The reason for this seems to be that the x86 pmd_bad and pud_bad
consider pmd/pud entries having the PSE bit set invalid. I think there
is nothing wrong with this bit being set, it just indicates that the
lowest level of translation has been reached. This bit has to be (and
is) checked after the basic validity of the entry has been checked, like
in this fragment from follow_page() in mm/memory.c:
if (pmd_none(*pmd) || unlikely(pmd_bad(*pmd)))
goto no_page_table;
if (pmd_huge(*pmd)) {
BUG_ON(flags & FOLL_GET);
page = follow_huge_pmd(mm, address, pmd, flags & FOLL_WRITE);
goto out;
}
Note that this code currently doesn't work as intended if the pmd refers
to a huge page, the pmd_huge() check can not be reached if the page is
huge.
Extending pmd_bad() (and, for future 1GB page support, pud_bad()) to
allow for the PSE bit being set fixes this. For similar reasons,
allowing the NX bit being set is necessary, too. I have seen huge pages
having the NX bit set in their pmd entry, which would cause the same
problem.
Signed-Off-By: Hans Rosenfeld <[email protected]>
---
include/asm-x86/pgtable_32.h | 4 +++-
include/asm-x86/pgtable_64.h | 6 ++++--
2 files changed, 7 insertions(+), 3 deletions(-)
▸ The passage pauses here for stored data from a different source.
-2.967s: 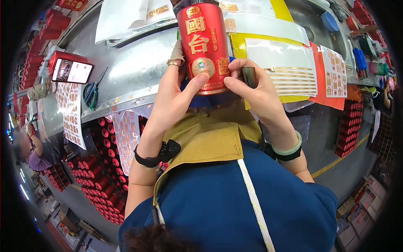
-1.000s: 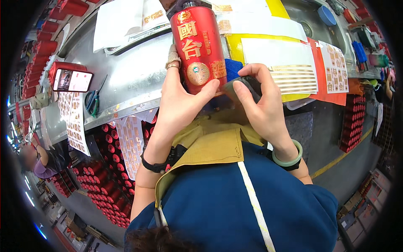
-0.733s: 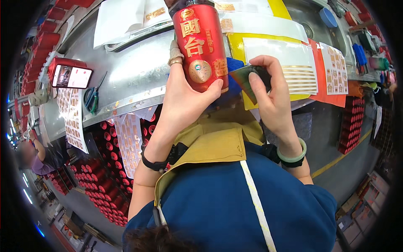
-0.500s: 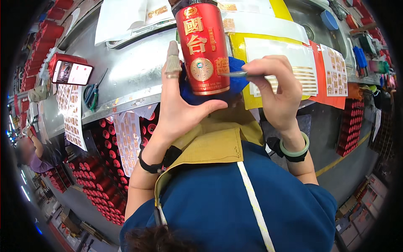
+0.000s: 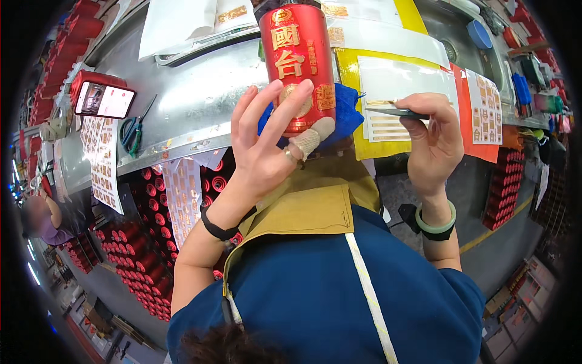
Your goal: The user is applying labels and protective films to red cylindrical metal containers at an assembly line workstation.
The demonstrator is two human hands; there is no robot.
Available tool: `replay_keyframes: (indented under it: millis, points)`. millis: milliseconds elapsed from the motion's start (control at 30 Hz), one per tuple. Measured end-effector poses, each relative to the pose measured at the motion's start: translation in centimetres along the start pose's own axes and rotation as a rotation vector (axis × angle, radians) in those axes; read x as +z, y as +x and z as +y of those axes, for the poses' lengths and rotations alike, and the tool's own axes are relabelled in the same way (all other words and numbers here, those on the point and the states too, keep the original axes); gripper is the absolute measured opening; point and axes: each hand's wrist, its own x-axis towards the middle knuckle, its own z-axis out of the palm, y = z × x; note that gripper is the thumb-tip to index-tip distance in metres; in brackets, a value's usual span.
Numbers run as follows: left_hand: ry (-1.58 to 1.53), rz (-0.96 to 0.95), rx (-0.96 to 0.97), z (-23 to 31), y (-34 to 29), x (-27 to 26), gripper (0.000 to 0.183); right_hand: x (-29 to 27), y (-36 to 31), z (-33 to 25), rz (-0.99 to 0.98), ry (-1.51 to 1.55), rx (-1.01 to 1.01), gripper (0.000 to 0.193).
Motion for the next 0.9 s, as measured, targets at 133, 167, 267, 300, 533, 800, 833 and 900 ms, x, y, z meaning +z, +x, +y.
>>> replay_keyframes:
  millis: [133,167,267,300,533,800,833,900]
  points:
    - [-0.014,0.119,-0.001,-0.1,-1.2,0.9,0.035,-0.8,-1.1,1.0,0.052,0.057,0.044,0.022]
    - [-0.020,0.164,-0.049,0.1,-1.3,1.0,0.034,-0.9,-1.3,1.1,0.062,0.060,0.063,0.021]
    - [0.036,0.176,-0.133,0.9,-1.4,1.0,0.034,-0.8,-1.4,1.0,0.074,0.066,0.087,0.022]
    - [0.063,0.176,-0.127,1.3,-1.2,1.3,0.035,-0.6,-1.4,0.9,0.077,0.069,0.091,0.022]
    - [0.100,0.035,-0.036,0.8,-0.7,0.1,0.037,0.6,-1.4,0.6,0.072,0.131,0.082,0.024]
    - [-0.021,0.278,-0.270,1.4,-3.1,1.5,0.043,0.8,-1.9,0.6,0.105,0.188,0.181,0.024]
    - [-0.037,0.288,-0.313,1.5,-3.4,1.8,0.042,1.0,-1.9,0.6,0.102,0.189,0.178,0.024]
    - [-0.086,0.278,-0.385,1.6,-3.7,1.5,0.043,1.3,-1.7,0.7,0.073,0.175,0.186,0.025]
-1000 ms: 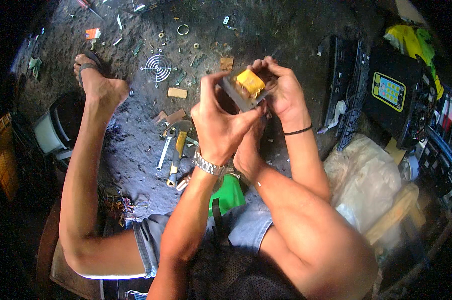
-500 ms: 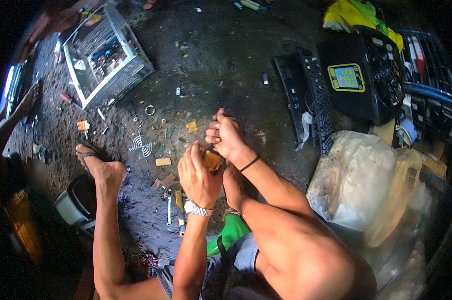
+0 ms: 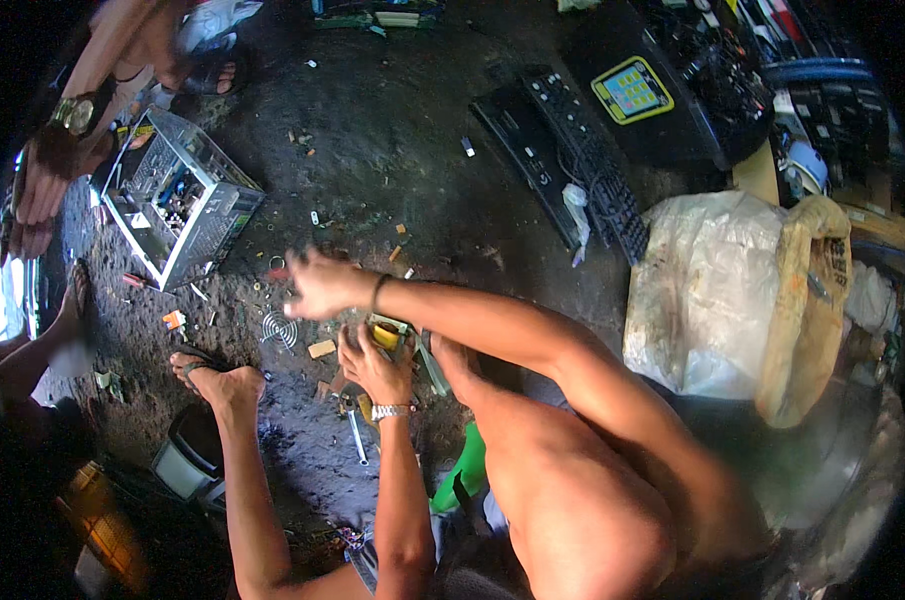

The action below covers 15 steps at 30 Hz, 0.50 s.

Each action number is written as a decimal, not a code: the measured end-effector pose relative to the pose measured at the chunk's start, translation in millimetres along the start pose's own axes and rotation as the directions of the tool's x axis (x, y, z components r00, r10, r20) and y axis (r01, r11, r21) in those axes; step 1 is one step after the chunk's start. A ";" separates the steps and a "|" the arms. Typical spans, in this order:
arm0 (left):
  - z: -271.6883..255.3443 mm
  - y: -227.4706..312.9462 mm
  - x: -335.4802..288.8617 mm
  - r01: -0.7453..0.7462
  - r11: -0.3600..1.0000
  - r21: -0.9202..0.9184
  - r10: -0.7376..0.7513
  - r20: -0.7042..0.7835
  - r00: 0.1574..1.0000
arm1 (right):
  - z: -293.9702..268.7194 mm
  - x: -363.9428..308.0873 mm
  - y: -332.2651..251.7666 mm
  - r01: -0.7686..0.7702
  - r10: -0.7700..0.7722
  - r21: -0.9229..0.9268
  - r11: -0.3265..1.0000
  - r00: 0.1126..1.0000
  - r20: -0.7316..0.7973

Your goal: The person sits on the floor and uses a hammer and pliers to disassemble and manipulate a small yellow electronic component. They repeatedly strike the component with the hammer and use pliers to adjust or remove parts.

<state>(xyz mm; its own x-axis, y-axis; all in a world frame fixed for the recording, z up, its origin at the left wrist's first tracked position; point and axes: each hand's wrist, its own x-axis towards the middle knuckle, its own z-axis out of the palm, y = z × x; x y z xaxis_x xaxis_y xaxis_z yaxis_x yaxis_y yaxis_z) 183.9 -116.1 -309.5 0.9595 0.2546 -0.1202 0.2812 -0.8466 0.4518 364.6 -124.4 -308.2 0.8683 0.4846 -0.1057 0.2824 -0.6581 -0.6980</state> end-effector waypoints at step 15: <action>-345.5 250.1 -20.6 -0.569 0.119 -0.814 0.992 0.067 0.111 | -156.0 -25.4 -74.1 0.373 -0.167 -0.740 0.560 0.926 0.340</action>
<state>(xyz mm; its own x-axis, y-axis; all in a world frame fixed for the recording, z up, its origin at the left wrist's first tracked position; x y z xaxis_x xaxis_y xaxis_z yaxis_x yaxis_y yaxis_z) 229.9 -171.6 111.4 0.3862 -0.8426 0.3753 -0.5233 0.1349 0.8414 385.2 -177.9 -143.3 0.6179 0.7544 -0.2217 0.7836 -0.6141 0.0941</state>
diff --git a/include/asm-x86/pgtable_32.h b/include/asm-x86/pgtable_32.h
index a842c72..b478efa 100644
--- a/include/asm-x86/pgtable_32.h
+++ b/include/asm-x86/pgtable_32.h
@@ -91,7 +91,9 @@ extern unsigned long pg0[];
/* To avoid harmful races, pmd_none(x) should check only the lower when PAE */
#define pmd_none(x) (!(unsigned long)pmd_val(x))
#define pmd_present(x) (pmd_val(x) & _PAGE_PRESENT)
-#define pmd_bad(x) ((pmd_val(x) & (~PAGE_MASK & ~_PAGE_USER)) != _KERNPG_TABLE)
+#define pmd_bad(x) ((pmd_val(x) \
+ & ~(PAGE_MASK | _PAGE_USER | _PAGE_PSE | _PAGE_NX)) \
+ != _KERNPG_TABLE)
#define pages_to_mb(x) ((x) >> (20-PAGE_SHIFT))
diff --git a/include/asm-x86/pgtable_64.h b/include/asm-x86/pgtable_64.h
index bd4740a..02bd4aa 100644
--- a/include/asm-x86/pgtable_64.h
+++ b/include/asm-x86/pgtable_64.h
@@ -153,12 +153,14 @@ static inline unsigned long pgd_bad(pgd_t pgd)
static inline unsigned long pud_bad(pud_t pud)
{
- return pud_val(pud) & ~(PTE_MASK | _KERNPG_TABLE | _PAGE_USER);
+ return pud_val(pud) &
+ ~(PTE_MASK | _KERNPG_TABLE | _PAGE_USER | _PAGE_PSE | _PAGE_NX);
}
static inline unsigned long pmd_bad(pmd_t pmd)
{
- return pmd_val(pmd) & ~(PTE_MASK | _KERNPG_TABLE | _PAGE_USER);
+ return pmd_val(pmd) &
+ ~(PTE_MASK | _KERNPG_TABLE | _PAGE_USER | _PAGE_PSE | _PAGE_NX);
}
#define pte_none(x) (!pte_val(x))
--
1.5.3.7
--
%SYSTEM-F-ANARCHISM, The operating system has been overthrown
On Mon, 18 Feb 2008, Hans Rosenfeld wrote:
> I recently stumbled upon a problem in the support for huge pages. If a
> program using huge pages does not explicitly unmap them, they remain
> mapped (and therefore, are lost) after the program exits.
>
> I observed that the free huge page count in /proc/meminfo decreased when
> running my program, and it did not increase after the program exited.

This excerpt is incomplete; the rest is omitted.